Your goal: Go through the data and tally the lines that include "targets". The reply is that number alone.

Material provided:

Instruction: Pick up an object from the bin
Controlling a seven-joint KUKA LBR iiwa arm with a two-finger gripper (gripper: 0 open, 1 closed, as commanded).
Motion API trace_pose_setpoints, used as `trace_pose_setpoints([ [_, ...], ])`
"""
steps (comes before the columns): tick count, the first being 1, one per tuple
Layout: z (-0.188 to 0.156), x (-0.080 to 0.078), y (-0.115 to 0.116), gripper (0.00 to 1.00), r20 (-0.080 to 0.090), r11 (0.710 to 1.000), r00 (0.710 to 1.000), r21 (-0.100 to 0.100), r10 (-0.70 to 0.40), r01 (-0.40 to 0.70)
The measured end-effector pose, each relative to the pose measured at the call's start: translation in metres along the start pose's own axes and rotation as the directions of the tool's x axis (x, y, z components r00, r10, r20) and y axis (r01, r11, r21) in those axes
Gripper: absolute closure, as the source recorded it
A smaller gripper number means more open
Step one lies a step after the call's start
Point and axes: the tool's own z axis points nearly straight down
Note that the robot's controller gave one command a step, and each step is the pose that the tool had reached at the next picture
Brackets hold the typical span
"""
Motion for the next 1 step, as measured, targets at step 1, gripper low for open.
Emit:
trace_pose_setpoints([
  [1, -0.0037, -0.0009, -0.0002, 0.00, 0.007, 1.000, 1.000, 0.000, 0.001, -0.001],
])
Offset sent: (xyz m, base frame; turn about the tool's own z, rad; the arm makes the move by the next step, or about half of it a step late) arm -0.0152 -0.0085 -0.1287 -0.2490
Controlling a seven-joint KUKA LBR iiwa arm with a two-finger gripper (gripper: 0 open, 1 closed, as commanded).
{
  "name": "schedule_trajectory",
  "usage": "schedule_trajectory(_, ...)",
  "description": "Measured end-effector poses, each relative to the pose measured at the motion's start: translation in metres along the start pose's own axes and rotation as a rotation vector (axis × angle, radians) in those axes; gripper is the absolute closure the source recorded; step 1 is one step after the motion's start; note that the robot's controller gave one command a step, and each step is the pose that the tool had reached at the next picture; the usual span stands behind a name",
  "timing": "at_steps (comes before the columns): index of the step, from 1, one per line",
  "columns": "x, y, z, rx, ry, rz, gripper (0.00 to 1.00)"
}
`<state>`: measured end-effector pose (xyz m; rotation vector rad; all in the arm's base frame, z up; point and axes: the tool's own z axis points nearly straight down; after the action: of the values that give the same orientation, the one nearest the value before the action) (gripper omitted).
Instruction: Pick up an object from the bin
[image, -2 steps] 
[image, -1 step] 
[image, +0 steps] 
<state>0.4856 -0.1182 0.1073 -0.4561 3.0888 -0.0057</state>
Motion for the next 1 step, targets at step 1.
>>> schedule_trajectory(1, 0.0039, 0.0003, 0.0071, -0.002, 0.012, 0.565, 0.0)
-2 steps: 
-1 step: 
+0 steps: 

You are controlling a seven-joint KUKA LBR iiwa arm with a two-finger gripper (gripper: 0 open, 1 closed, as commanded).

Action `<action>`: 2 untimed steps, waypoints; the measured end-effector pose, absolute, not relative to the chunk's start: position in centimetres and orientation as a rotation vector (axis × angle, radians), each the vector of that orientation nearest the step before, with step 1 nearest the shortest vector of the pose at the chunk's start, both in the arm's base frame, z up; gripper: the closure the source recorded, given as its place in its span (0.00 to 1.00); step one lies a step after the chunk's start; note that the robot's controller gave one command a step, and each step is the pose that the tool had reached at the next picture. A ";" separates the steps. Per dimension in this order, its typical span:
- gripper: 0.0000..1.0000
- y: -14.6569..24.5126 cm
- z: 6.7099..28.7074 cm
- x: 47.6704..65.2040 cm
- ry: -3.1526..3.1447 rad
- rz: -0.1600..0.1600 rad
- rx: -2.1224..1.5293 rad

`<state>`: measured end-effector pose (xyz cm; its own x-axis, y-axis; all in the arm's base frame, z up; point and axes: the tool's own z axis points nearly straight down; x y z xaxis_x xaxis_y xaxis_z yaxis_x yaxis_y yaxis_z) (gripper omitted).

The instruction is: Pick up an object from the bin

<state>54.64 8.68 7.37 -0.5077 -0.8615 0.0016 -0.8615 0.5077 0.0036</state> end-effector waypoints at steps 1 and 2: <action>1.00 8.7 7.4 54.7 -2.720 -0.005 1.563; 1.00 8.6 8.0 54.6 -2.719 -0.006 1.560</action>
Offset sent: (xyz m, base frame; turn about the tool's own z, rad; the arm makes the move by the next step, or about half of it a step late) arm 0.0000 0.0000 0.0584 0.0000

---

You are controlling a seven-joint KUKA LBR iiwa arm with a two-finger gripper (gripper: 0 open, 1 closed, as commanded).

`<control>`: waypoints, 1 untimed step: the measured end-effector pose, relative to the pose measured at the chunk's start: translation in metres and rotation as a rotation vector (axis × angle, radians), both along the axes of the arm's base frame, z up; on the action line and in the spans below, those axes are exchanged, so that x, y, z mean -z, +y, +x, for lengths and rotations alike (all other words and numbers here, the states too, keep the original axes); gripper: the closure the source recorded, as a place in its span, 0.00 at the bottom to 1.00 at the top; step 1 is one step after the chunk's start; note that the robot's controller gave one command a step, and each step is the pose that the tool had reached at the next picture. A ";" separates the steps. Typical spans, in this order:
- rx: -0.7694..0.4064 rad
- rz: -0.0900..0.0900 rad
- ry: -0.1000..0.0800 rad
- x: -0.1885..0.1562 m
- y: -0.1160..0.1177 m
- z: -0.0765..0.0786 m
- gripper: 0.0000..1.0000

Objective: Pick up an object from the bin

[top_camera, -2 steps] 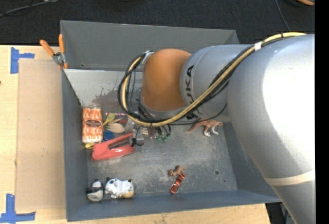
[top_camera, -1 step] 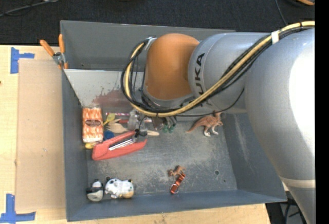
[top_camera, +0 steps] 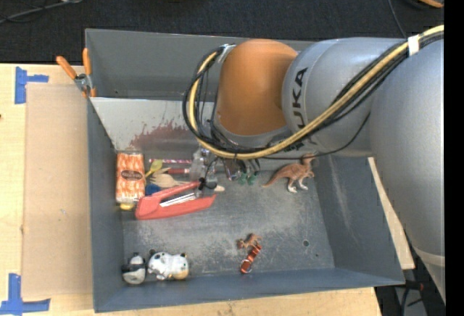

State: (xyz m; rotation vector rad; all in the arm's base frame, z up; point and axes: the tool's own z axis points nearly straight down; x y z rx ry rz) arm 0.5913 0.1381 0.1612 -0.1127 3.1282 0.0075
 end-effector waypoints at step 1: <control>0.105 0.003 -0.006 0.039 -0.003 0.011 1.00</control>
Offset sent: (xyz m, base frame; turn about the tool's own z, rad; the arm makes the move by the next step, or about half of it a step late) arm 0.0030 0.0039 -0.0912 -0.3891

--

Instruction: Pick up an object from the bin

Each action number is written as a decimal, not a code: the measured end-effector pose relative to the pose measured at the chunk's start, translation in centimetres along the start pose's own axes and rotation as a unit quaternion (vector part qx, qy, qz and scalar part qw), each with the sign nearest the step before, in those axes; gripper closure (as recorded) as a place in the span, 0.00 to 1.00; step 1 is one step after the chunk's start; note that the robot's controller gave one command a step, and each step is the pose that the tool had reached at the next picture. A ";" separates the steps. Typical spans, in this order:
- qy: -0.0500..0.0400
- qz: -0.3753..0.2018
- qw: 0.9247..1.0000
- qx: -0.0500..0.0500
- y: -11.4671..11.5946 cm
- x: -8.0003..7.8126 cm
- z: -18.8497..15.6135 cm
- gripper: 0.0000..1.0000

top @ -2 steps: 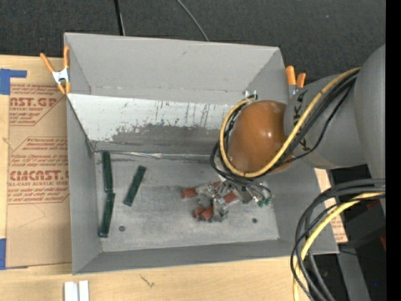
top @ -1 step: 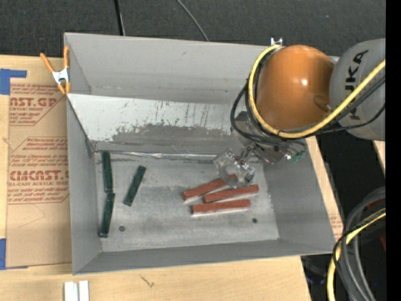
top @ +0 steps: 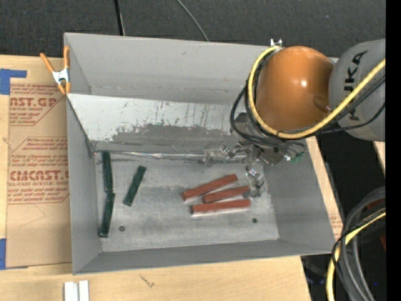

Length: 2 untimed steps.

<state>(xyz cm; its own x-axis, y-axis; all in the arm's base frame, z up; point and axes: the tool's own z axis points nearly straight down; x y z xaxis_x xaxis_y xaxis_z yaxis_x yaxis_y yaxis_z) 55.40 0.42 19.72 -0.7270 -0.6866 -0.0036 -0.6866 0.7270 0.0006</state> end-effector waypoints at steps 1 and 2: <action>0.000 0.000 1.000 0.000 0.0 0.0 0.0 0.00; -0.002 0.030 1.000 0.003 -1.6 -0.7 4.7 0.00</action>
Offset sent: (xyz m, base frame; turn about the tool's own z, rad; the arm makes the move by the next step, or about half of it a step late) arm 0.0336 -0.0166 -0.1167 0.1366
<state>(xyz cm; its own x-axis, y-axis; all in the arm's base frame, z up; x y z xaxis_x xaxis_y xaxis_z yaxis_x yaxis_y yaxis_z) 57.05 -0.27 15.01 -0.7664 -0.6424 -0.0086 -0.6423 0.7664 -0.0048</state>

Exercise result: 2